In [None]:
%matplotlib inline
import matplotlib
import seaborn as sns
sns.set()
matplotlib.rcParams['figure.dpi'] = 144

# Introduction to Distributed Computing
<!-- requirement: small_data/gutenberg -->
<!-- requirement: scripts/mapper.py -->
<!-- requirement: scripts/reducer.py -->
<!-- requirement: images/MapReduce_Work_Structure.png -->

## Big Data

Big data consists of large, growing files on the order of terabytes ($10^{12}$) and petabytes ($10^{15}$). Big data includes (among other things) transactional, sensor, and social data, which are typically unstructured and can exist in a variety of formats like text, audio, and visual files.  Such data sets present challenges in capturing, storing, searching, visualizing, and querying information.
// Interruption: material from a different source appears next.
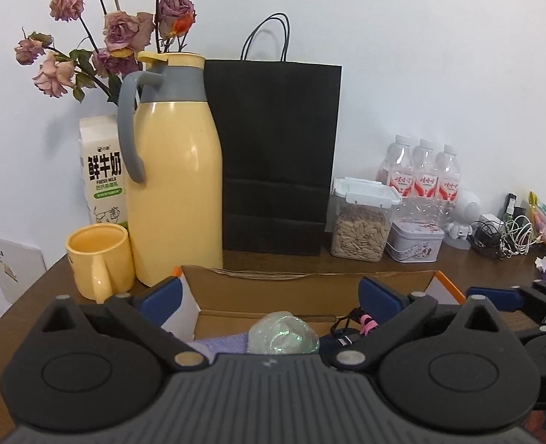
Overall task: Organize objects
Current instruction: 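Withdraw both tools from the box back over the table, then grasp the white cap with the plastic tab using the right tool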
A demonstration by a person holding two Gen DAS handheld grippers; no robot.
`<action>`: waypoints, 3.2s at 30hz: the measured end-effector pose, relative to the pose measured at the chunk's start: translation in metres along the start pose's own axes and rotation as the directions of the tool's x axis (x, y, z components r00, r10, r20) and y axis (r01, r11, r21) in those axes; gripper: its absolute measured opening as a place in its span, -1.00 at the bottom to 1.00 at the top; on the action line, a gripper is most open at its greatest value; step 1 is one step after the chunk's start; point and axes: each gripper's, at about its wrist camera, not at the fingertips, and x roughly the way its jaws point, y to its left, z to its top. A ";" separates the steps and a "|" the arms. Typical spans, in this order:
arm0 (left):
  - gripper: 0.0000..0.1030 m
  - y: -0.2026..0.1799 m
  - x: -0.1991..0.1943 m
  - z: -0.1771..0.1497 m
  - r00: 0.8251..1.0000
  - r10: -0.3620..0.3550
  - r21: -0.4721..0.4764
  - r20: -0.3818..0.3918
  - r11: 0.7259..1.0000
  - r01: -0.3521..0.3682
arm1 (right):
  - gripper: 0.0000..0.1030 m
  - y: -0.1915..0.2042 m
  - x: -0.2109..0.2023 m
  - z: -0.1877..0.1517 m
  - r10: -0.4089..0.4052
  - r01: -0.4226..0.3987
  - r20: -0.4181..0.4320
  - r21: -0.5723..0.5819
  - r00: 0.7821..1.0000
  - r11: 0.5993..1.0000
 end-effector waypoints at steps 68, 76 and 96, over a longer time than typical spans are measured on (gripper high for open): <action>1.00 0.086 -0.115 -0.115 0.987 0.081 -0.006 -0.139 0.997 -0.083 | -0.09 -0.001 -0.079 -0.117 -0.058 0.056 -0.169 -0.017 0.984 0.998; 1.00 0.093 -0.110 -0.121 0.990 0.034 -0.058 -0.139 0.997 -0.043 | -0.46 -0.004 -0.067 -0.117 -0.058 0.056 -0.183 -0.015 0.981 0.998; 1.00 0.099 -0.106 -0.126 0.989 0.028 -0.111 -0.145 0.993 -0.044 | -0.16 -0.004 -0.083 -0.122 -0.063 0.064 -0.142 0.004 0.988 0.998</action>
Distributed computing is often the solution to these big data sets.

Such large data sets require a qualitative change in how the data is analyzed.  When your data fit in memory, you don't have to worry (much) about the order of operations.  It will take ~100ns to access any random memory location.
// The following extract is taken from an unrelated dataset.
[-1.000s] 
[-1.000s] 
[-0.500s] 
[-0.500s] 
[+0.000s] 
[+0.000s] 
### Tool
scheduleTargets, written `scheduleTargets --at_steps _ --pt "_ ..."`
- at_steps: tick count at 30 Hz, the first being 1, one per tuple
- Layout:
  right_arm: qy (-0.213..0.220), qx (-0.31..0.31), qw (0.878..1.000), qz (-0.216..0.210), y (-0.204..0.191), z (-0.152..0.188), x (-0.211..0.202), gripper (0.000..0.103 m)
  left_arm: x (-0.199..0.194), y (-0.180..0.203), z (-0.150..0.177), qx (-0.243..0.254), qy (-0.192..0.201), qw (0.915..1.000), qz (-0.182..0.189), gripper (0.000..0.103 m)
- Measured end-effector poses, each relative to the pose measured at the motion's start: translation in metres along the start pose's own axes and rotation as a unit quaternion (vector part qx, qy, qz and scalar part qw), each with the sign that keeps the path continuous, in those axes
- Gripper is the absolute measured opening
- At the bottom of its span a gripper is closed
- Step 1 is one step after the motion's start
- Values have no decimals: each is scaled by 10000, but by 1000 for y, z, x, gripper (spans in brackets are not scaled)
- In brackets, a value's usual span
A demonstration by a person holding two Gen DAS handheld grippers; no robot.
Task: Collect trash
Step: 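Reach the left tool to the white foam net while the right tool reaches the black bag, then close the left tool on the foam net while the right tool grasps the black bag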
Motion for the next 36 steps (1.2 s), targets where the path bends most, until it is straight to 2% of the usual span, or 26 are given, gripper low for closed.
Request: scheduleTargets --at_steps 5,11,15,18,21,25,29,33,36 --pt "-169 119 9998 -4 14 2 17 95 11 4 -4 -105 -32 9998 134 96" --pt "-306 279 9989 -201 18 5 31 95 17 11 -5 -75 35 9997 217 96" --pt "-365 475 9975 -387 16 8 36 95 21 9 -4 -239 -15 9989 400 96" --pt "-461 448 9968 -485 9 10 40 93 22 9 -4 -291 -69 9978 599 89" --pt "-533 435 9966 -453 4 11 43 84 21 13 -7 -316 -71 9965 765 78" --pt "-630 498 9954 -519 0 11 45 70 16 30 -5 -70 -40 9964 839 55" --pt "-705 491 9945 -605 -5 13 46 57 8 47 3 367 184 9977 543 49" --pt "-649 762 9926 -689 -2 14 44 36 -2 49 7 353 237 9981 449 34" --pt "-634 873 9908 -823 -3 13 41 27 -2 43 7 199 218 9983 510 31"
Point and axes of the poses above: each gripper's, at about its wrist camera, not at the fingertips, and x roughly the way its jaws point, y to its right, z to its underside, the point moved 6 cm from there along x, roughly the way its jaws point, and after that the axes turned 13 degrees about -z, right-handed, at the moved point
When your data do not fit in memory, you will have to hit the disk to load the portion you need at any time.  Random access from the disk will take from ~100Î¼s (for SSDs) to ~10ms (for spinning platters).  This is a factor of 1,000 to 100,000 slower than memory!

However, these numbers are for random access.  Any consumer hard drive can easily give a sequential read speed of 200MB/s.  This corresponds to a byte every 5ns, twenty times faster than reading random bytes from memory.  In order to be performant, algorithms for large data sets must be able to consider only a subset of data (ideally sequential) at a time.

## Distributed Computing

Once an algorithm has been written to work on only a subset of data at a time, it is relatively easily to divide the data amongst several machines and run the task in parallel.  This is the basic idea behind **distributed computing**.  Several computers will each compute part of an answer by themselves, and then those pieces will be combined into a final result.  Within a data center, network latencies (~1ms) are roughly equivalent to hard drive latencies, so distributing data to different nodes isn't too much worse than reading it off of a local hard drive.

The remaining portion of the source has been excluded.